You who told me you loved me.
You who had nothing but unwanted critique in your arsenal.
You who had winds, not so strong, but persistent enough to pick me apart.
You who made me cry and shake at night as I searched the internet at night for “Warning signs of mental abuse.” Because I was stubborn enough to realize that the pressure in the air had changed.
You, who finally moved before you fit even more into the mold of who the screen said you could be.
You, who always put me on the defensive.
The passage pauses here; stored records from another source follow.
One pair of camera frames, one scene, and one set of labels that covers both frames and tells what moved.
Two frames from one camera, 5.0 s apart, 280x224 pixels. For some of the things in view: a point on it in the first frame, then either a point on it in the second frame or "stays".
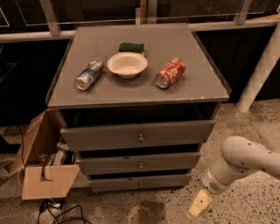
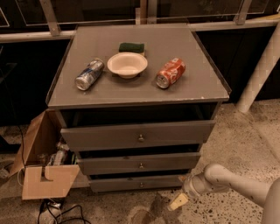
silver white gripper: x=212 y=183 → x=191 y=185
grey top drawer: x=132 y=136 stays
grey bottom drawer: x=141 y=183 stays
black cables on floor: x=44 y=204 stays
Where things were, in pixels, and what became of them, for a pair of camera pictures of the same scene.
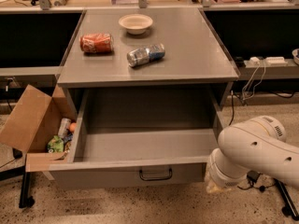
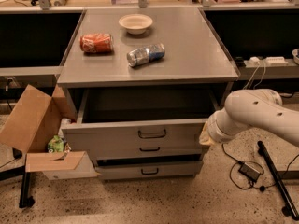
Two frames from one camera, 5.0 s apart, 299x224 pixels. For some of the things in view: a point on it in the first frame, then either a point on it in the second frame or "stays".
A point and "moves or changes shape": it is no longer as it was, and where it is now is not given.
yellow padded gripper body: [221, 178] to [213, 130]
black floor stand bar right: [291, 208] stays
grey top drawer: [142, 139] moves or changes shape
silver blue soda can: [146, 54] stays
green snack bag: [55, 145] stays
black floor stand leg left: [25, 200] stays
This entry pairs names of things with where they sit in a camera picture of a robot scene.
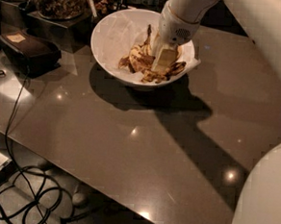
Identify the white ceramic bowl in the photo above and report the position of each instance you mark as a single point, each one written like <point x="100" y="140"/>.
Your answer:
<point x="113" y="38"/>

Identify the dark metal stand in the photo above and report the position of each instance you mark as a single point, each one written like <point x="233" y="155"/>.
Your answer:
<point x="69" y="35"/>

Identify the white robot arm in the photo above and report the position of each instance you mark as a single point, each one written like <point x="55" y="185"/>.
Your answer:
<point x="215" y="149"/>

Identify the ripe banana right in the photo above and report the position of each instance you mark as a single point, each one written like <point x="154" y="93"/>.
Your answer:
<point x="175" y="68"/>

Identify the banana piece front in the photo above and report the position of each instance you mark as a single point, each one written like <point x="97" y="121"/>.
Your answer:
<point x="152" y="76"/>

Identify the black device with label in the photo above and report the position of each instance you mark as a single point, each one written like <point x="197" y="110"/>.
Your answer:
<point x="30" y="55"/>

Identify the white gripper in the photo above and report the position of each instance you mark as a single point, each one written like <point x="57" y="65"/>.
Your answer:
<point x="174" y="28"/>

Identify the white paper liner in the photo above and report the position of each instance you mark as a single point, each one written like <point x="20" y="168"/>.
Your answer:
<point x="123" y="29"/>
I was in a tiny little twister, and I look around now and see storms everywhere.
You, have you ever seen a missing poster? When someone is gone and everyone who really loved them plasters their photo up to get them back? Well I scroll through endless online feeds and when I come across the girls I knew, they fit the bill. Girls I knew as they were before they fell in love. Girls who are wrapped up in a raging, stampeding EF5, mile wide tornado. They don’t even know it.
You. You’ll fall in love again. Sooner than I, seeing as my storm is still trying to rope out. I want to hold a metaphor of a mirror up to you so you can see your rotation.
You, you’re going to save the next girl. The succeeding girl who falls in love with you. I’ll show you the buildings you’ve toppled. So one less girl won’t be lost in a storm so powerful that those who love her will never have to look at her, and see a missing poster.